Denpasar (ANTARA News) - Dari tahun ke tahun, Banjar Kaja Sesetan, Kota Denpasar, Bali, menggelar festival omed-omedan sehari setelah Hari Nyepi. Tahun ini Festival Omed-omedan itu akan digelar pada 18 Maret mendatang.

"Festival Omed-omedan ini merupakan kegiatan rutin tradisi sehari setelah Nyepi atau pada saat Ngembak Geni, di Banjar Kaja Sesetan. Dalam acara itu kami juga menyelenggarakan menyajikan sajian makanan masyarakat setempat," kata seorang maestro Omed-omedan, Banjar Kaja, Desa Sesetan, IGN Oka Putra, di Denpasar, Kamis.

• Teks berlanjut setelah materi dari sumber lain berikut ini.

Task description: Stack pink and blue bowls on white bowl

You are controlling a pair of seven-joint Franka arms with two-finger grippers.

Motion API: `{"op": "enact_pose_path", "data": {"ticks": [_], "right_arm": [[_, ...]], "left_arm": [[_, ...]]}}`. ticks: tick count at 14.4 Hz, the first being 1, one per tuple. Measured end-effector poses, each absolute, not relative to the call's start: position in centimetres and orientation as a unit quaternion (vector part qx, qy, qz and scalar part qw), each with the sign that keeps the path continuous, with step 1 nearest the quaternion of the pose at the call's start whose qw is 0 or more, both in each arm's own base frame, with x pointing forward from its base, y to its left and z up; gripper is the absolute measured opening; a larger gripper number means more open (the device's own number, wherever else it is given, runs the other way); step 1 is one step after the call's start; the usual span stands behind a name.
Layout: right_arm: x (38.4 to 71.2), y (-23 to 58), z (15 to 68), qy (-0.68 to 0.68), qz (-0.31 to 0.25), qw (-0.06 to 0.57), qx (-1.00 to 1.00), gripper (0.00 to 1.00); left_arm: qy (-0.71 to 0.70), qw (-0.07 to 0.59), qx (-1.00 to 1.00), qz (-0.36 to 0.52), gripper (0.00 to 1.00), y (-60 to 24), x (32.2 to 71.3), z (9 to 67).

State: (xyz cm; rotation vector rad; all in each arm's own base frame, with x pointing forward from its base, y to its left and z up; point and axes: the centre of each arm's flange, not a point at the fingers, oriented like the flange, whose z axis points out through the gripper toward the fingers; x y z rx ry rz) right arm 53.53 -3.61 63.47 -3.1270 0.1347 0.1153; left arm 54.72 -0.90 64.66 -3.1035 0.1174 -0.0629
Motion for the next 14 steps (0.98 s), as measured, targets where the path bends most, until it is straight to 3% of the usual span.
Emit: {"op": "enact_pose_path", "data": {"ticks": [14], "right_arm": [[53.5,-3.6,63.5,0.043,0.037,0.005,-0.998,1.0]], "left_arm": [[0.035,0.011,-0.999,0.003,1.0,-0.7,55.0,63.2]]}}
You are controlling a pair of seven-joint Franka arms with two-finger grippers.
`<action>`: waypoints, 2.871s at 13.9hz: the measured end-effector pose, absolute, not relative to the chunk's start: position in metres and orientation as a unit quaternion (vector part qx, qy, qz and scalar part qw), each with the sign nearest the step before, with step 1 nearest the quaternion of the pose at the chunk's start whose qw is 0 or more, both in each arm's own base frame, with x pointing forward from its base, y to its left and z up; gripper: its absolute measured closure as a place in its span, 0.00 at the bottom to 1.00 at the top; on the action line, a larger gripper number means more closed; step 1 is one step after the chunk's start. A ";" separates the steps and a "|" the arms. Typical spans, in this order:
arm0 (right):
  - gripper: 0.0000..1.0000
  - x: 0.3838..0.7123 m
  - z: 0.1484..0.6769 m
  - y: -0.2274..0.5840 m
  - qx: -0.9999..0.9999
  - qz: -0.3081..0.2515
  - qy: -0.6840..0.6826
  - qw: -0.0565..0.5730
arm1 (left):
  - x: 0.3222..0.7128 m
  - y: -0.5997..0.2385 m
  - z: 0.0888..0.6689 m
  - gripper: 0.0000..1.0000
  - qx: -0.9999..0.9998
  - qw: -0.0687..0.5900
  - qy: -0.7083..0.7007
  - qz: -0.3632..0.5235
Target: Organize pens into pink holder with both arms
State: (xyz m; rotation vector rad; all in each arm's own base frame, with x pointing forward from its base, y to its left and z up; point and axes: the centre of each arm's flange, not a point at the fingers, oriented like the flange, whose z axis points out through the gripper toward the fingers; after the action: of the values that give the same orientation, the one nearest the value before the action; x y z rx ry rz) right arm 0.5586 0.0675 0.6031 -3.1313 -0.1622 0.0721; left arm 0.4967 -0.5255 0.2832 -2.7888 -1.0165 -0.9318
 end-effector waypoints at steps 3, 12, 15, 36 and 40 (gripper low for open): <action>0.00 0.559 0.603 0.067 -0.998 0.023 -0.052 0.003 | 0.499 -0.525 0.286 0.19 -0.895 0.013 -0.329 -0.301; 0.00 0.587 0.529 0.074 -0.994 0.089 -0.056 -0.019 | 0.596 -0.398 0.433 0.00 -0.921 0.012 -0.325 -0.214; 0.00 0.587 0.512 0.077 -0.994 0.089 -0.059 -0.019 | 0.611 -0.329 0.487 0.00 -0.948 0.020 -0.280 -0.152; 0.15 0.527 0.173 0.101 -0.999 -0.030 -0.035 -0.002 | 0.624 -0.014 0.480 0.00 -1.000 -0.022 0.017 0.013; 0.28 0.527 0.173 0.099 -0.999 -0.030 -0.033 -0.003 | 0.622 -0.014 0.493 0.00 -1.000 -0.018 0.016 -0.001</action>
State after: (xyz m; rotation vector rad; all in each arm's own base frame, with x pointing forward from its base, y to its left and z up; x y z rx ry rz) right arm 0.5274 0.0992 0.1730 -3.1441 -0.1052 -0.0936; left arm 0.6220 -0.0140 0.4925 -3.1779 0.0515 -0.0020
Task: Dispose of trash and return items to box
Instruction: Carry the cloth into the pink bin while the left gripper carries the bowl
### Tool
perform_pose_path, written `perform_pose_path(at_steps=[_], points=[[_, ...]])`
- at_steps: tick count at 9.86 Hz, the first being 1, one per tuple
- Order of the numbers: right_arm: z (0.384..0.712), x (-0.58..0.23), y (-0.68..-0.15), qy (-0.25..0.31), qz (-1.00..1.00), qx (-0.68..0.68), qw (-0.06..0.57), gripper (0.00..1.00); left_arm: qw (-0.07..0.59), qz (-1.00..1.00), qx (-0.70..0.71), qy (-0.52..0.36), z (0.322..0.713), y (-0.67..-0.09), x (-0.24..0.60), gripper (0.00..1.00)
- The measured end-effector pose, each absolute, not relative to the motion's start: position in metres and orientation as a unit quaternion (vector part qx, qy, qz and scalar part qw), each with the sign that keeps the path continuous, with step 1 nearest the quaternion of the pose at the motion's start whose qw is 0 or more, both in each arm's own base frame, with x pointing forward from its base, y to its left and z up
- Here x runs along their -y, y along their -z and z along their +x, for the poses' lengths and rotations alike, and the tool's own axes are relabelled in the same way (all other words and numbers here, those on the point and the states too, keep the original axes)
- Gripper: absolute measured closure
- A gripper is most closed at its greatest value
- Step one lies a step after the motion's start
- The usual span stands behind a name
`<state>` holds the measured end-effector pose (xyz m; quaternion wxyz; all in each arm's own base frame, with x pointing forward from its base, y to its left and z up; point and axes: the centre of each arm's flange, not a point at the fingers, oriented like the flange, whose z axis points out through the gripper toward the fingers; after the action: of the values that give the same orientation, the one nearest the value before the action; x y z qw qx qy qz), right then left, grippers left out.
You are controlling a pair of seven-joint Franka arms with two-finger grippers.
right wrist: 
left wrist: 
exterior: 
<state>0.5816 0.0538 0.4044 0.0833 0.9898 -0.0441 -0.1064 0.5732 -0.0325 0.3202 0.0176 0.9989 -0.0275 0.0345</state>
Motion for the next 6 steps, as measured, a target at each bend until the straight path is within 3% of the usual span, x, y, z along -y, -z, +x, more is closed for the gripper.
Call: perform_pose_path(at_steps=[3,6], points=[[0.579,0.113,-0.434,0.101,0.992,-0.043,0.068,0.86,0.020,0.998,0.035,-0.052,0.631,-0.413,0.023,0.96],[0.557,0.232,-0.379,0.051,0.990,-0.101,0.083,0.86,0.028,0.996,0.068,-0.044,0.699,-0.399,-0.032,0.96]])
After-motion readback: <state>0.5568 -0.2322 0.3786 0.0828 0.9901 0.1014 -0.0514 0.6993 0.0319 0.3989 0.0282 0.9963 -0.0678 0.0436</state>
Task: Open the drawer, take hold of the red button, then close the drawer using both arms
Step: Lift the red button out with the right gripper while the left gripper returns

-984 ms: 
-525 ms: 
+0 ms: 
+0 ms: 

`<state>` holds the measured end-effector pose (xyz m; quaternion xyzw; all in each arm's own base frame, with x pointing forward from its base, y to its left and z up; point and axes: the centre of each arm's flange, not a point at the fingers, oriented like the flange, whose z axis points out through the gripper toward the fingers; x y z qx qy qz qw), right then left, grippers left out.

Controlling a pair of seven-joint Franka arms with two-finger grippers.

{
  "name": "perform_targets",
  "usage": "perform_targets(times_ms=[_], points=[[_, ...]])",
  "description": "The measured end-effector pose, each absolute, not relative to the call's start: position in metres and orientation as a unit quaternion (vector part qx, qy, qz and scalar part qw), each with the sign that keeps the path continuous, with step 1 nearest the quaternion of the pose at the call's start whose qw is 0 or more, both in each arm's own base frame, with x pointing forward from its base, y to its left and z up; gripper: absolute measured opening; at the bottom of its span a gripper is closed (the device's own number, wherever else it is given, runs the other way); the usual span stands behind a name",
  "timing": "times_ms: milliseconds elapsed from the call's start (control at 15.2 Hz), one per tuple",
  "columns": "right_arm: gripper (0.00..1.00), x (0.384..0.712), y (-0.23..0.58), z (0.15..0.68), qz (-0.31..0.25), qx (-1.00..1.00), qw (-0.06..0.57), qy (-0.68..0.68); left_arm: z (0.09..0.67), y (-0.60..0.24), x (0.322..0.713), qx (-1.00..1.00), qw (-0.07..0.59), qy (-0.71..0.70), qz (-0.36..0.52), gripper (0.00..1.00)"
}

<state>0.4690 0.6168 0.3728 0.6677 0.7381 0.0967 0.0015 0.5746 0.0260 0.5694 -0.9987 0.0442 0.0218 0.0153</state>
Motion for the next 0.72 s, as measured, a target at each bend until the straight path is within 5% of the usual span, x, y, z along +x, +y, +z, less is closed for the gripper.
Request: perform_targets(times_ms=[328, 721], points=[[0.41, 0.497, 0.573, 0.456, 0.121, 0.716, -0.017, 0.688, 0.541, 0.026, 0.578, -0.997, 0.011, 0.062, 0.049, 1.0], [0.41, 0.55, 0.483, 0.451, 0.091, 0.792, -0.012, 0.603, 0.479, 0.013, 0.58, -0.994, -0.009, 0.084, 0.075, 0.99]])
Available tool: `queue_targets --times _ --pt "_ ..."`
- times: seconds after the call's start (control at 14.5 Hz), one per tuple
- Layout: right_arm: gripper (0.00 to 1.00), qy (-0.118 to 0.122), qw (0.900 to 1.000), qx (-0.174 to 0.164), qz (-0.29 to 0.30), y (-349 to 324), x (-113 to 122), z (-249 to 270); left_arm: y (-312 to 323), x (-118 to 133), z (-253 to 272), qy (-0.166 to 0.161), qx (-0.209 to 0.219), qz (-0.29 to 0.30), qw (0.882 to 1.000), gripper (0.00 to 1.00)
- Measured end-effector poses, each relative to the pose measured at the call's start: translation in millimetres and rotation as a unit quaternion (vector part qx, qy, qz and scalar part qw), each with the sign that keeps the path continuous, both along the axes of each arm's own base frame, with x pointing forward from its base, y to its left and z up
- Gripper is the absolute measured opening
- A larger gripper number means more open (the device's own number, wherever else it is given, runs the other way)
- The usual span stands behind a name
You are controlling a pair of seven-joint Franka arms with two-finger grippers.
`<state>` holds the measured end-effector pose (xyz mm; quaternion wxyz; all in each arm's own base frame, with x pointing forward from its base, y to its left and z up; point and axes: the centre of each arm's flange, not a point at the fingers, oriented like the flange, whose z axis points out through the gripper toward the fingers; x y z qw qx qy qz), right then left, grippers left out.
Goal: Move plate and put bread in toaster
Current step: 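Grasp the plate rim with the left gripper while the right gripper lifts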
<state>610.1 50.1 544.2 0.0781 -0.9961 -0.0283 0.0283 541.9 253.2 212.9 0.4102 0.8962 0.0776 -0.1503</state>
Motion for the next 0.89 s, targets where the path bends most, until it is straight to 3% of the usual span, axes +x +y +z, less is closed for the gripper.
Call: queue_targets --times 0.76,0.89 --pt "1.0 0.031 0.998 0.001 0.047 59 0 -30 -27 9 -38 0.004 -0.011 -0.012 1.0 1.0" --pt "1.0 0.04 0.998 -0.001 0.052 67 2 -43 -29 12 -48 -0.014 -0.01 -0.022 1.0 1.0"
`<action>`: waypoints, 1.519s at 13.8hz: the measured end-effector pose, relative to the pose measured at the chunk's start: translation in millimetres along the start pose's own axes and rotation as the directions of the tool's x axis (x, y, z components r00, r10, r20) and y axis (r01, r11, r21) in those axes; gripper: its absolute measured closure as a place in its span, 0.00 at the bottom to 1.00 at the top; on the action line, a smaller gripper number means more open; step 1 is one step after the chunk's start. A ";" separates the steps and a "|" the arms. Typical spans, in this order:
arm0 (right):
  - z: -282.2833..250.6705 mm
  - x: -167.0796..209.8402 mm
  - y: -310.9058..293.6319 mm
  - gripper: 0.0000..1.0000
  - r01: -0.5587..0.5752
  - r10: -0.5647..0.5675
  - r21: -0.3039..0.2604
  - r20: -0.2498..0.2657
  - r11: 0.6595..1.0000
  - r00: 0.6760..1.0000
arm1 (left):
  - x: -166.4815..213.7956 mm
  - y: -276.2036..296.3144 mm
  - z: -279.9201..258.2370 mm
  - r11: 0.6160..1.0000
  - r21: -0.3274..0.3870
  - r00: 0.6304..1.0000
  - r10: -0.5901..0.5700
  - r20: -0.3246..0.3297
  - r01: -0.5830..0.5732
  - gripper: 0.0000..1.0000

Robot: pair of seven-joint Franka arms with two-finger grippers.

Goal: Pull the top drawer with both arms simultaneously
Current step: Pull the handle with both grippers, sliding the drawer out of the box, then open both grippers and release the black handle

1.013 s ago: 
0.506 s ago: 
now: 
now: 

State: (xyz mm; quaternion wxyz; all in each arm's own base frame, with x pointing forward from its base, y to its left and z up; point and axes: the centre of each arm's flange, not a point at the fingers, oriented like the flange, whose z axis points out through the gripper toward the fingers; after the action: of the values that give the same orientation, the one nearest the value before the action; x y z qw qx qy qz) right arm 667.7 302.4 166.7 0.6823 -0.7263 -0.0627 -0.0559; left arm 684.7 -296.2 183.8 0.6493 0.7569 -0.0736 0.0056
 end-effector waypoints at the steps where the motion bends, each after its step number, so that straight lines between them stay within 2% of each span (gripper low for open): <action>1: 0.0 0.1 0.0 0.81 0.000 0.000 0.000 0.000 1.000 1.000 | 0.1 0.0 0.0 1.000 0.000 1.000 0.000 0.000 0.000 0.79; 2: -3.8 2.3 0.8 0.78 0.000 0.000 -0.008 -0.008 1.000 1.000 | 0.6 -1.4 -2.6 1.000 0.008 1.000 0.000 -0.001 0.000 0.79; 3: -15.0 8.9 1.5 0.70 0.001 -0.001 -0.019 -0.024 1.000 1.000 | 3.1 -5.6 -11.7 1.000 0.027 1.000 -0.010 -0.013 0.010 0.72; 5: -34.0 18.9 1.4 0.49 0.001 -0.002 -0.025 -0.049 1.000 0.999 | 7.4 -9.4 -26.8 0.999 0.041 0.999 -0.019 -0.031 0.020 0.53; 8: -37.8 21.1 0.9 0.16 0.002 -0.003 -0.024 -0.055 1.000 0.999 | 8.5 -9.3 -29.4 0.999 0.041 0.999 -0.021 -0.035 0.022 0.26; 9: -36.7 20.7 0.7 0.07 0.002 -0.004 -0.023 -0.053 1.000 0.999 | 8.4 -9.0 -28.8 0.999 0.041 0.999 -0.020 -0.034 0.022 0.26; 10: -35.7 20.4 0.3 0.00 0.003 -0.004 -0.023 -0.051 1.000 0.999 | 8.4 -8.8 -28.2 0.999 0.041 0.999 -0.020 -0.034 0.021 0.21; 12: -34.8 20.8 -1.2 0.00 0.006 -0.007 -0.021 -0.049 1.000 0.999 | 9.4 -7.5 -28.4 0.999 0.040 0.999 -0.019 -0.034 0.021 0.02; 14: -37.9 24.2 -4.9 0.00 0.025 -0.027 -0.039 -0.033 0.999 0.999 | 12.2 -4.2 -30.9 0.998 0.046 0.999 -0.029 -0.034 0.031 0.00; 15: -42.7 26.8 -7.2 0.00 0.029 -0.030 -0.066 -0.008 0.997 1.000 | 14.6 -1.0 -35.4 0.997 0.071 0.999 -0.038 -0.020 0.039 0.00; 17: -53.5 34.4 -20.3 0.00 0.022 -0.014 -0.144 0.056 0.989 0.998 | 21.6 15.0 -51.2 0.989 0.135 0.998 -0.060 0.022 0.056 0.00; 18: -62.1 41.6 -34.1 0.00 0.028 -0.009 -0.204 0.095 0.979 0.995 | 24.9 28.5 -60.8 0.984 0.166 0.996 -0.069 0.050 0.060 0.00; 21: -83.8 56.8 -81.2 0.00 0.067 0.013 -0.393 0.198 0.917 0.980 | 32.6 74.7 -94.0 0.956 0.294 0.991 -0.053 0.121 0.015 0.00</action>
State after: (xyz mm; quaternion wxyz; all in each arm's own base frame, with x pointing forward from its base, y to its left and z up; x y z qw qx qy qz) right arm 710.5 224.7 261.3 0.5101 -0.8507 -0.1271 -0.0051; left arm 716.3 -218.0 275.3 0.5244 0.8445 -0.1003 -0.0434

Ia mengatakan, seiring dengan perkembangan zaman, tradisi budaya itu dikemas lebih terarah dan diatur pihak penyelenggara sehingga menjadi daya tarik bagi sektor pariwisata. Dalam budaya dan agama Hindu Bali, peran dan keberadaan banjar alias dusun, sangat penting.

"Walaupun demikian, tradisi budaya ini wajib dilakukan banjar kami setiap tahun, karena tradisi atau budaya ini ada kaitannya dengan ritual keagamaan," ujarnya.

Kali ini pula, rentang waktu pelaksanaan diperpanjang, mulai pukul 15.30 WITA hingga pukul 20.00 WITA. "Jadi kami mohon permakluman kepada masyarakat dan pemerintah Kota Denpasar yang akan melewati wilayah Jalan Sesetan akan terganggu karena ada penutupan jalan itu," ucapnya.

Jalan Sesetan menjadi salah satu jalan penting yang menghubungkan Denpasar dengan kawasan Sanur-Benoa-Nusa Dua, atau bisa juga ke kawasan Kuta, di Kabupaten Badung.

Tradisi Omed-omedan melibatkan sekaa teruna teruni (pemuda-pemudi) yang berumur 17 hingga 30 tahun dan belum menikah. Jika jumlah pasangan laki-laki dan perempuannya tidak pas, maka panitia yang juga berasal dari Banjar Kaja Sesetan, mencari-cari calon pasangannya dari rumah ke rumah.

Prosesi omed-omedan dimulai dengan persembahyangan bersama di pura banjar untuk memohon keselamatan.

Kemudian laki-laki dan perempuan akan dipisah menjadi dua kelompok yang nantinya satu per satu mereka akan di arak atau digotong kelompok masing-masing, dan kemudian akan saling merangkul hingga berciuman, setelah itu dalam beberapa detik mereka akan diguyur air saat berangkulan itu.

Suasananya menjadi sangat meriah, apalagi jika pasangan yang digotong itu terkenal di antara khalayak atau bertingkah laku yang lucu dan memancing gelak tawa. Siraman air dari ember-ember kontan membasahi mereka dan juga orang-orang yang menggotong mereka.

Sangat sulit mencari lokasi yang bebas dari desakan orang --untuk memotret, misalnya-- pada saat omed-omedan ini berlangsung, karena massa yang hadir sangat ramai.

Tidak tertutup kemungkinan bahwa setelah pelibatan mereka dalam tradisi itu, hubungan mereka ada yang berkembang menjadi lebih serius dan berlanjut ke gerbang pernikahan.